Der Nihilismus und seine Erfahrung in der Romantik
Das Problem des Nihilismus in der deutschen und russischen Romantik aus kultur-komparatistischer Perspektive
Alexey Ponomarev
Angesichts der deutschen Romantik spricht der russische Publizist und Philosoph Nikolaj Nadeždin 1829 erstmalig von Nihilismus – 33 Jahre vor Turgenev und lange vor Nietzsche. Dabei sieht Nadeždin den Nihilismus als Folge einer ästhetischen Wende zur Moderne.
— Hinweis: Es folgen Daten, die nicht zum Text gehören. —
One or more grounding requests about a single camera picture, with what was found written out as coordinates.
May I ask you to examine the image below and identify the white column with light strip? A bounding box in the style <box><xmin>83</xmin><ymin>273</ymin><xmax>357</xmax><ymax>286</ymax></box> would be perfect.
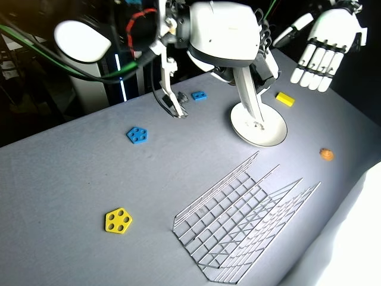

Diese habe unter dem Zeichen der Säkularisierung vorwiegend in Deutschland stattgefunden. In Russland wurde sie breit rezipiert. In Deutschland hatte der Pantheismusstreit um 1785 gezeigt, dass die tradierte Vorstellung von einem transzendenten Gott den Erwartungen der Zeit nicht mehr genügte. Der „mittlere Weg“ Herders schien einen Kompromiss zwischen Naturwissenschaft und Atheismus zu weisen. Dennoch wurde die romantische Generation der existentiellen Erfahrung eines ‚poetischen‘ Nihilismus ausgesetzt. Diese Erfahrung nahm im russischen Kulturraum schließlich Formen eines politisch-revolutionären Kampfes an. Alexey Ponomarev widmet sich dem Problem des Nihilismus im Zeitbogen von 1770 bis 1841 und versteht ihn als bestimmtes Relationsprinzip. Dadurch wird es möglich, den Rahmen traditioneller Nihilismusforschung zu überschreiten und eine neue Lesart literarischer und philosophischer Texte anzubieten.